◆ WORK TASK: Your answer should be the lines below from the one holding "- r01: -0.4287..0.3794" through the one holding "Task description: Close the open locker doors", copied exactly and with nothing else.

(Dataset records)
>>

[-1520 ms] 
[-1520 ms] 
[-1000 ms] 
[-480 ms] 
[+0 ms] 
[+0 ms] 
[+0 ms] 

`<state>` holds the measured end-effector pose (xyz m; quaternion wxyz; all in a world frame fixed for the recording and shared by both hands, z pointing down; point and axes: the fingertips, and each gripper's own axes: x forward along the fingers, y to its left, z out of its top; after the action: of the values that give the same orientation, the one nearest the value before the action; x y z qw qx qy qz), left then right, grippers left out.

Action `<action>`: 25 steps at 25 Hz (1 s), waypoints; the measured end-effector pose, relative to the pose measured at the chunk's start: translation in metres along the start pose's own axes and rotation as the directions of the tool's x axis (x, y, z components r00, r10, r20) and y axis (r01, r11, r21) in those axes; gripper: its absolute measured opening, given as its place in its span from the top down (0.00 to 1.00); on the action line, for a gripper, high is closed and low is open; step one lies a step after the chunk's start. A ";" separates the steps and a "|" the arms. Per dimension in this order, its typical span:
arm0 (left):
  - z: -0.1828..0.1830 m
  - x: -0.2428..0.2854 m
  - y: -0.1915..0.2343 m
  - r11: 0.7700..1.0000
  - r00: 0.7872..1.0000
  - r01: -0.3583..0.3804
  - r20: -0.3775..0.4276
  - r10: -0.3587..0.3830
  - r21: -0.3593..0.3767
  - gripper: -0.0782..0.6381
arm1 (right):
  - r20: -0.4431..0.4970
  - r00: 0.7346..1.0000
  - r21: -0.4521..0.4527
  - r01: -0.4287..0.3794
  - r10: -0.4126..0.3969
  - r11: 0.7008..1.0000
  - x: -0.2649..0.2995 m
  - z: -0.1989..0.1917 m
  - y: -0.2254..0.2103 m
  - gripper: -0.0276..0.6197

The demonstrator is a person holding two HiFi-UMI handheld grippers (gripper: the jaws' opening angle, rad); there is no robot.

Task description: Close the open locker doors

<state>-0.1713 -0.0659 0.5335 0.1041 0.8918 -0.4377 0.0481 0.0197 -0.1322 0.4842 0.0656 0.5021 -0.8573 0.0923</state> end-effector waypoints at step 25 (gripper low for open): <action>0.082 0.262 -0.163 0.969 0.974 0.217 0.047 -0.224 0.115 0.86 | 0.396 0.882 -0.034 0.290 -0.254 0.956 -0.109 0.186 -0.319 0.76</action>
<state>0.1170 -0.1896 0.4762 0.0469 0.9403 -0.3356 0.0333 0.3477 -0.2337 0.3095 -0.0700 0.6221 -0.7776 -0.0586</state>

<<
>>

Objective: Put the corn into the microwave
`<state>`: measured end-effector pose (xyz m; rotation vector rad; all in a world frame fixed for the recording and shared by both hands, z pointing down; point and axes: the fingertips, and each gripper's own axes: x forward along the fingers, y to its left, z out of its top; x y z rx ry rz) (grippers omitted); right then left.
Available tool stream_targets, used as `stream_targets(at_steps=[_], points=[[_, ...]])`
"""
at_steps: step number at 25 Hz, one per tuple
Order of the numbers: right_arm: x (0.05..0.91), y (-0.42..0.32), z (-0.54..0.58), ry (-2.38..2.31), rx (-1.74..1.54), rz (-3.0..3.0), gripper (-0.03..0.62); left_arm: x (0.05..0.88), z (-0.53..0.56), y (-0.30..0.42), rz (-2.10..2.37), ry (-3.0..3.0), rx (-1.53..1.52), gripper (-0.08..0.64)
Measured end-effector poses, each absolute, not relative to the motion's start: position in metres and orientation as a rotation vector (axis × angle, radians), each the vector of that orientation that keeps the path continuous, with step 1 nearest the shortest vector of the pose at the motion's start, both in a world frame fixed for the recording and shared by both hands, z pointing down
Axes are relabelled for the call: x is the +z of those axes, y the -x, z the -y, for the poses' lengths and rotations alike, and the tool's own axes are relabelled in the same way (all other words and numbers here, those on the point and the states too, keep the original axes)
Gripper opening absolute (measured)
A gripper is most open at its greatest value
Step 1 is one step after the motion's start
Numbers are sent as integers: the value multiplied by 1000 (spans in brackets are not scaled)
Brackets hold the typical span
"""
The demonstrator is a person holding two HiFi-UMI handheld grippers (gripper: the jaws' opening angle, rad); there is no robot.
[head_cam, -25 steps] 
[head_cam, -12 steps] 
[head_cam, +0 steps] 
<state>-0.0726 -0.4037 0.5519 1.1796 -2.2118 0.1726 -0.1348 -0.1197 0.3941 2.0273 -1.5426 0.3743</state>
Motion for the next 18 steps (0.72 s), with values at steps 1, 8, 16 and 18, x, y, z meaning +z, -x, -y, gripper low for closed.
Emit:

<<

◆ YOUR SOLUTION:
  - r01: -0.4287..0.3794
  - r10: -0.4126..0.3969
  - r11: 0.7008..1.0000
  - x: -0.2649..0.2995 m
  - z: -0.1989..0.1917 m
  - y: -0.2254..0.2103 m
  - gripper: -0.0276..0.6197

The demonstrator is a person holding two HiFi-UMI handheld grippers (gripper: the jaws' opening angle, rad); there is no robot.

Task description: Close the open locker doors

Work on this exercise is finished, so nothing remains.